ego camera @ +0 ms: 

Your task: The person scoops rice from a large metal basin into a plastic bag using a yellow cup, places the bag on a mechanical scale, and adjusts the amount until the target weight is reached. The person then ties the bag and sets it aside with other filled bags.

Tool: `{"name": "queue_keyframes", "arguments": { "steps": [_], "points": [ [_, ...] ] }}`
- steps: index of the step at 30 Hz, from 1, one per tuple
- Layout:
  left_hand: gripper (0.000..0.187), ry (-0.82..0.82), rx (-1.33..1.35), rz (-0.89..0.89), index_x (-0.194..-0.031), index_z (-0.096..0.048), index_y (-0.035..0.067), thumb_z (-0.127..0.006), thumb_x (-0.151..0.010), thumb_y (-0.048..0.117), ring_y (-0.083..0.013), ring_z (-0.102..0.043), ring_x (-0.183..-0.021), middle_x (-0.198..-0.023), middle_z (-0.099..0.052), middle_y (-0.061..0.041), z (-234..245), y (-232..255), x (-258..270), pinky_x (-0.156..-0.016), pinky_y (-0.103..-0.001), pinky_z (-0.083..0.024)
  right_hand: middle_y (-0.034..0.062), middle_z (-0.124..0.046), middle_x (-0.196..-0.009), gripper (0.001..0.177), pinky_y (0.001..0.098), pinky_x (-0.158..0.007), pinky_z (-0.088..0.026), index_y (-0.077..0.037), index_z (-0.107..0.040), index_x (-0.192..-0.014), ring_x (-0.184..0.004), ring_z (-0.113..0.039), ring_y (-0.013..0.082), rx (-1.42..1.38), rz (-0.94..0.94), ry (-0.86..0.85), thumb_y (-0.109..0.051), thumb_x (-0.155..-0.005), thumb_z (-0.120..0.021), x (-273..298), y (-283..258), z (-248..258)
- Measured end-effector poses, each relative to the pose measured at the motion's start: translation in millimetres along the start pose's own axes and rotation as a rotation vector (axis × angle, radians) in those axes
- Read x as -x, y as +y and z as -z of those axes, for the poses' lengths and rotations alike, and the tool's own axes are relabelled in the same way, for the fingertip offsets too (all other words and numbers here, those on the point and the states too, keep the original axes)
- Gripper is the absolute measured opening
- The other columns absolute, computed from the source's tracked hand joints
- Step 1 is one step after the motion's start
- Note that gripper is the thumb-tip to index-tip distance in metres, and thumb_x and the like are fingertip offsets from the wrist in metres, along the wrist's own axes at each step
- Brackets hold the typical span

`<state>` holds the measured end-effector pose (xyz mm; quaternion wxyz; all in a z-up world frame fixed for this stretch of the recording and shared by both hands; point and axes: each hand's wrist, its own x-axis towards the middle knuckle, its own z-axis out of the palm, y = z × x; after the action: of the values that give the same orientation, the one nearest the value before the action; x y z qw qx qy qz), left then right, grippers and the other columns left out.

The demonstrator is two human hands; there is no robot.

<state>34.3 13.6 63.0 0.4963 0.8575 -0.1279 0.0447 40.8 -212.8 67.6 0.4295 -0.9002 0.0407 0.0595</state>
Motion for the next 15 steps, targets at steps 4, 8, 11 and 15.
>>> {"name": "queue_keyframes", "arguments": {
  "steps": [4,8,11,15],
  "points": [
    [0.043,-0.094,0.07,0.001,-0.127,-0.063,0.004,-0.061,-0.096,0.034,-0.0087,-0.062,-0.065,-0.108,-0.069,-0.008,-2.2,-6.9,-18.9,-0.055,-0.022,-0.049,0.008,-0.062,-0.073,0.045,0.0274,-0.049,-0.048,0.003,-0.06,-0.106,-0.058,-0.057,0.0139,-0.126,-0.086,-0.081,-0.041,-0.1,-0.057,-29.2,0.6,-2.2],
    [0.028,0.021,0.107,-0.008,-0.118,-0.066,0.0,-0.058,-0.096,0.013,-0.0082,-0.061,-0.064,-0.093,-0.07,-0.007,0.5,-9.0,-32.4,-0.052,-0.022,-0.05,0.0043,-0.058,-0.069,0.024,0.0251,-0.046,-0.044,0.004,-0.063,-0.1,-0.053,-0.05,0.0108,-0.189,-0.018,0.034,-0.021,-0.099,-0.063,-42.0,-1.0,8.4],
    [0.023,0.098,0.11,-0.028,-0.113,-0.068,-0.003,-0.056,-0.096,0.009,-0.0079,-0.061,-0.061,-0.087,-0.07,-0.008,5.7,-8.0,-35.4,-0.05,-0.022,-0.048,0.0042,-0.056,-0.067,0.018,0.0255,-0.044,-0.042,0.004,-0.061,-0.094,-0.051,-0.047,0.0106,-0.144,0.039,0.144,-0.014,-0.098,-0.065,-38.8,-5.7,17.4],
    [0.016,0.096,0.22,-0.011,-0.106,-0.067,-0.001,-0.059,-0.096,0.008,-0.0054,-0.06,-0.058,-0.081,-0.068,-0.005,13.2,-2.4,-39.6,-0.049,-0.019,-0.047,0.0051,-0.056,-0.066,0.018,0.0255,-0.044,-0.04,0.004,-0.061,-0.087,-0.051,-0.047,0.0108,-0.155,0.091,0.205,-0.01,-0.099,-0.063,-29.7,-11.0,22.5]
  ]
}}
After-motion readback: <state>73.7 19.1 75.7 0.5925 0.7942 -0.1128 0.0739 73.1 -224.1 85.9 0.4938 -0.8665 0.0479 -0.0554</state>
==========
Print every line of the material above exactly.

Answer area:
ego camera @ +0 ms: 

Your task: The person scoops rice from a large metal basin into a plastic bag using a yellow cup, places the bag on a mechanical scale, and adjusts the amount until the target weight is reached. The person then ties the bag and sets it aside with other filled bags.

Tool: `{"name": "queue_keyframes", "arguments": { "steps": [_], "points": [ [_, ...] ] }}`
- steps: index of the step at 30 Hz, from 1, one per tuple
- Layout:
  left_hand: gripper (0.000..0.187), ry (-0.82..0.82), rx (-1.33..1.35), rz (-0.89..0.89), index_x (-0.194..-0.031), index_z (-0.096..0.048), index_y (-0.035..0.067), thumb_z (-0.127..0.006), thumb_x (-0.151..0.010), thumb_y (-0.048..0.117), ring_y (-0.083..0.013), ring_z (-0.102..0.043), ring_x (-0.183..-0.021), middle_x (-0.198..-0.023), middle_z (-0.099..0.052), middle_y (-0.061..0.041), z (-234..245), y (-232..255), x (-258..270), pinky_x (-0.156..-0.016), pinky_y (-0.103..-0.001), pinky_z (-0.083..0.024)
  right_hand: middle_y (-0.034..0.062), middle_z (-0.124..0.046), middle_x (-0.196..-0.009), gripper (0.001..0.177), pinky_y (0.001..0.098), pinky_x (-0.158..0.007), pinky_z (-0.088..0.026), index_y (-0.077..0.037), index_z (-0.107..0.040), index_x (-0.192..-0.014), ring_x (-0.184..0.004), ring_z (-0.113..0.039), ring_y (-0.013..0.082), rx (-1.42..1.38), rz (-0.94..0.94), ry (-0.86..0.85), thumb_y (-0.109..0.051), thumb_x (-0.155..-0.005), thumb_z (-0.120..0.021), x (-273..298), y (-283..258), z (-248..258)
- Measured end-effector poses, each relative to the pose measured at the motion's start: translation in millimetres along the start pose's own axes and rotation as a rotation vector (axis × angle, radians) in those axes
- Read x as -x, y as +y and z as -z of those axes, for the poses' lengths and rotations alike, and the tool's own axes are relabelled in the same way, for the fingertip offsets too (all other words and numbers here, those on the point and the states too, keep the original axes)
- Gripper is the absolute measured opening
- The other columns absolute, computed from the source's tracked hand joints
- Step 1 is one step after the motion's start
- Note that gripper is the thumb-tip to index-tip distance in metres, and thumb_x and the like are fingertip offsets from the wrist in metres, along the wrist's own axes at each step
- Brackets hold the typical span

`<state>` holds the measured end-effector pose (xyz mm; quaternion wxyz; all in a z-up world frame fixed for this stretch of the recording and shared by both hands; point and axes: each hand's wrist, its own x-axis towards the middle knuckle, its own z-axis out of the palm, y = z × x; after the action: of the values that give the same orientation, the one nearest the value before the action; x y z qw qx qy qz), left then right, grippers and the other columns left out.

The demonstrator is two human hands; there is no robot.

<state>34.3 13.6 63.0 0.4963 0.8575 -0.1279 0.0447 40.8 -212.8 67.6 0.4295 -0.9002 0.0407 0.0595</state>
Motion for the next 15 steps, targets at steps 4, 8, 11 and 15.
>>> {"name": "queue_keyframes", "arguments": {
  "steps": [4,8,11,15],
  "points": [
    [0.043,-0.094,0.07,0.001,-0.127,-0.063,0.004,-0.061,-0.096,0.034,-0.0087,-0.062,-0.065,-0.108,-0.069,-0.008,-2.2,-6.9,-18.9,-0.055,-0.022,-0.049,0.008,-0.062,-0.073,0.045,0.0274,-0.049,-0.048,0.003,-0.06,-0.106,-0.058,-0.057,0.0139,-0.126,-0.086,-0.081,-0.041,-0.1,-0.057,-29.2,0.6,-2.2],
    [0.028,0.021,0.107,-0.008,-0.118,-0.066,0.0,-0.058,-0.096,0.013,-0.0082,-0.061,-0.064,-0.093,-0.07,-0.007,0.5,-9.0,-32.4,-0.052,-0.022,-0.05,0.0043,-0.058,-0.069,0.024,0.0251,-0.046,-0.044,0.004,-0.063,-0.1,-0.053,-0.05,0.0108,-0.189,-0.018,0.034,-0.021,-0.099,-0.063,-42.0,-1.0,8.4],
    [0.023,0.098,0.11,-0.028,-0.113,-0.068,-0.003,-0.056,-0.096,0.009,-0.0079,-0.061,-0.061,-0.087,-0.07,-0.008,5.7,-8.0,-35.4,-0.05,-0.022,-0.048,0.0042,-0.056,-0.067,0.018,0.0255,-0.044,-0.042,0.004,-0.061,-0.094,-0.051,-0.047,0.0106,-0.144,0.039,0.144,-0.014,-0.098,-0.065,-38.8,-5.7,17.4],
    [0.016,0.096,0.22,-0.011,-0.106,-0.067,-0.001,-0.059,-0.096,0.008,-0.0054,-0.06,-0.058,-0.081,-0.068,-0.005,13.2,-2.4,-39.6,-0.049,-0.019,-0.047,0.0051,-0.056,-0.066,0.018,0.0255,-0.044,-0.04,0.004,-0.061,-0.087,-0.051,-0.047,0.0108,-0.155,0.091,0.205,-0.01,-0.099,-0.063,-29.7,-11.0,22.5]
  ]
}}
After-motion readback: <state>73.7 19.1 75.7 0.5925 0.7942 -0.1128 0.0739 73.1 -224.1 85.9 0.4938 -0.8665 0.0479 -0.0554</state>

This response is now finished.